The Mockingbird Next Door: Life with Harper Lee

Please note: Shortly after this review was submitted to us, Harper Lee released a letter denying any cooperation with the book. In part she says, "Rest assured, as long as I am alive any book purporting to be with my cooperation is a falsehood." Click here to read all about the controversy in Gawker's article, "How Unauthorized Is the New Book About Harper Lee?”
 


 

There is a pantheon of famous writers who only wrote one novel --- Boris Pasternak, Emily Bronte and Margaret Mitchell --- to name but three, and reclusive writers, such as Proust, Salinger and Pynchon. On both lists you would find the author of one of America’s best-known and most admired novels, TO KILL A MOCKINGBIRD. Marja Mills, a skilled journalist with a friendly manner, managed to penetrate the private world of Nelle Harper Lee, living next door to her for over a year in Lee’s hometown of Monroeville, Alabama.

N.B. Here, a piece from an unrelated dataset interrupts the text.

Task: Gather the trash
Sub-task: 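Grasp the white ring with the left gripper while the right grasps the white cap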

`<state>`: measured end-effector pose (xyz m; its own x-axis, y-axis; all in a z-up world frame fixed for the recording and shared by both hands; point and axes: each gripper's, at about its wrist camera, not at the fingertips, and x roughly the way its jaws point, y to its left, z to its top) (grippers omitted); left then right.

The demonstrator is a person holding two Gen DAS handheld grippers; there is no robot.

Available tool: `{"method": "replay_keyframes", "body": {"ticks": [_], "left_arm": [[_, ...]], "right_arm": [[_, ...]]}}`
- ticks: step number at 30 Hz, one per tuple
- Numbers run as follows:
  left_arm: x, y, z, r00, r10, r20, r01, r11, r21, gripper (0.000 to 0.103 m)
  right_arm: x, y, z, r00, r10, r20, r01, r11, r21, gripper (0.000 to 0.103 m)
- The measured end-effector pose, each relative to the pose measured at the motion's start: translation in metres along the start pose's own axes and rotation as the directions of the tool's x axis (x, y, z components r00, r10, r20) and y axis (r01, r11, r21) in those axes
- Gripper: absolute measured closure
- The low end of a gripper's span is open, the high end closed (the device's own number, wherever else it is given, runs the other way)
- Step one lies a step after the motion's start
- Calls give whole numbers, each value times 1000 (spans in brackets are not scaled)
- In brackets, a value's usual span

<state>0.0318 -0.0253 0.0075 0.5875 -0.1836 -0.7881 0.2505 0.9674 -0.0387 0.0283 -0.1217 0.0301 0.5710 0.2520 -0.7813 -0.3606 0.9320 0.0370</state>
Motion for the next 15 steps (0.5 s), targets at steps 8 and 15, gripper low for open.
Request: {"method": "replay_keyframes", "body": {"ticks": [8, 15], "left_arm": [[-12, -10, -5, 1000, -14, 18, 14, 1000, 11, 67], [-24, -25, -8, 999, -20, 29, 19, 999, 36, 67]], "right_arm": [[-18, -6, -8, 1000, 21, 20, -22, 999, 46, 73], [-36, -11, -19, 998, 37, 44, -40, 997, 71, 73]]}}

Speculation about Lee’s bio always includes the assumption that TO KILL A MOCKINGBIRD was drawn from her own childhood and surroundings, and that her heroine, a plucky, fanciful girl named Scout, was the avatar of Lee, a tomboy who loved books. Scout had a friend named Dill, a sensitive, highly intelligent boy; Nelle had a friend named Truman Capote. Scout had a lawyer father, Atticus, a brooding widower with a unique sense of legal and moral fairness that extended even to Negros in Maycomb, a small southern town, in the Jim Crow era; Lee’s father, A.C., was an attorney in their hometown of Monroeville; and until a few years ago, her older sister Alice, possibly the model for Scout’s brother, Jem, also practiced law. 

"THE MOCKINGBIRD NEXT DOOR gives a sense of how attached Harper Lee is to the town and the culture that she has long inhabited."

In response to these autobiographical ticklers, Mills evinced from Nelle this tidbit: “The truth is always a better story.” For someone to whom words were always carefully chosen, that is a mouthful. One of the more interesting turns in the book concerns Nelle’s close but unconventional relationship with Capote. At first she recounts what a strange little boy he was, then gradually gears up to a declaration that she now considers him, by her definition, a “psychopath.” 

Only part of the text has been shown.